Task data:

++++++++++

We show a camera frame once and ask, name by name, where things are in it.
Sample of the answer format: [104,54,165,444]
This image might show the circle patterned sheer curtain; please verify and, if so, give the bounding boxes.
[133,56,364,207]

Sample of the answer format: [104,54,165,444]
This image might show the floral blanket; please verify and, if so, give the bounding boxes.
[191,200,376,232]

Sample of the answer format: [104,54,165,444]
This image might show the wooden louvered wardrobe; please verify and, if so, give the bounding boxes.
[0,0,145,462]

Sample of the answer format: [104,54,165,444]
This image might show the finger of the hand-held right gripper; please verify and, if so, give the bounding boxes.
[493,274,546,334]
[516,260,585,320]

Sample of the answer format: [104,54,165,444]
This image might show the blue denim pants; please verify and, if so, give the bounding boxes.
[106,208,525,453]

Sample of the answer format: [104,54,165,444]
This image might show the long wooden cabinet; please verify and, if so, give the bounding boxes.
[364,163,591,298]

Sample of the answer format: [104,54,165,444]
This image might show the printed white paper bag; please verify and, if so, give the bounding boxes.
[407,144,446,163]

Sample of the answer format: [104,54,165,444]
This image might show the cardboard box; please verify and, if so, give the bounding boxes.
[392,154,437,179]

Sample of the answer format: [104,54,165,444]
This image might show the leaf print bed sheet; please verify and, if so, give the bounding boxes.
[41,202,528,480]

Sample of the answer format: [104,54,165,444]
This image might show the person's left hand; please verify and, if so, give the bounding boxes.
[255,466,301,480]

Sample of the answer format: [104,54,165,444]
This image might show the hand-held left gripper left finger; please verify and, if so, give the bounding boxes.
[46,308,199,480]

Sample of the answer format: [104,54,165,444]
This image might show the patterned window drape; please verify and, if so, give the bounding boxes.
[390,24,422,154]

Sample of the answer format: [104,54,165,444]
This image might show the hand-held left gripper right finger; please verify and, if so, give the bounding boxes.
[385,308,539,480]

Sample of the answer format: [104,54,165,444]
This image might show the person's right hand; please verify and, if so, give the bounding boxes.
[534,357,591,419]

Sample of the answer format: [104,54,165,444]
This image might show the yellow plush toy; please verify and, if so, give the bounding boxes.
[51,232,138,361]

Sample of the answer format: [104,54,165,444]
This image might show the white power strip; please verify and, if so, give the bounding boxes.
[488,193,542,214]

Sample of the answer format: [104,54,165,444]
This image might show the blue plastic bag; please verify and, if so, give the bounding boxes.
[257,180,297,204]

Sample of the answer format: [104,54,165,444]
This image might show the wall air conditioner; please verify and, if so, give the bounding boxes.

++++++++++

Directions: Transcribe every record exactly.

Exercise output:
We show a camera frame once and ask, name by name, where things are in it.
Sample of the answer format: [104,54,165,444]
This image might show the circle patterned sheer curtain; please verify and, if so, give the bounding boxes.
[133,56,364,207]

Sample of the answer format: [104,54,165,444]
This image might show the floral blanket; please verify and, if so, give the bounding boxes.
[191,200,376,232]

Sample of the answer format: [104,54,165,444]
This image might show the wooden louvered wardrobe; please verify and, if so, give the bounding boxes.
[0,0,145,462]

Sample of the answer format: [104,54,165,444]
This image might show the finger of the hand-held right gripper; please verify and, if so, give the bounding boxes.
[493,274,546,334]
[516,260,585,320]

Sample of the answer format: [104,54,165,444]
This image might show the blue denim pants; please verify and, if so, give the bounding boxes.
[106,208,525,453]

Sample of the answer format: [104,54,165,444]
This image might show the long wooden cabinet; please verify and, if so, give the bounding boxes.
[364,163,591,298]

Sample of the answer format: [104,54,165,444]
This image might show the printed white paper bag; please verify and, if so, give the bounding boxes.
[407,144,446,163]

Sample of the answer format: [104,54,165,444]
This image might show the cardboard box; please verify and, if so, give the bounding boxes.
[392,154,437,179]

Sample of the answer format: [104,54,165,444]
This image might show the leaf print bed sheet; please verify and, if so, give the bounding boxes.
[41,202,528,480]

Sample of the answer format: [104,54,165,444]
This image might show the person's left hand; please verify and, if so, give the bounding boxes.
[255,466,301,480]

Sample of the answer format: [104,54,165,444]
This image might show the hand-held left gripper left finger; please verify and, if so, give the bounding boxes.
[46,308,199,480]

Sample of the answer format: [104,54,165,444]
This image might show the patterned window drape; please verify and, if so, give the bounding boxes.
[390,24,422,154]

Sample of the answer format: [104,54,165,444]
This image might show the hand-held left gripper right finger; please verify and, if so, give the bounding boxes.
[385,308,539,480]

Sample of the answer format: [104,54,165,444]
This image might show the person's right hand; please verify and, if so, give the bounding boxes.
[534,357,591,419]

Sample of the answer format: [104,54,165,444]
This image might show the yellow plush toy; please verify and, if so, give the bounding boxes.
[51,232,138,361]

Sample of the answer format: [104,54,165,444]
This image might show the white power strip; please verify and, if so, give the bounding boxes.
[488,193,542,214]

Sample of the answer format: [104,54,165,444]
This image might show the blue plastic bag; please verify and, if so, give the bounding boxes.
[257,180,297,204]

Sample of the answer format: [104,54,165,444]
This image might show the wall air conditioner; please verify and, if so, give the bounding boxes.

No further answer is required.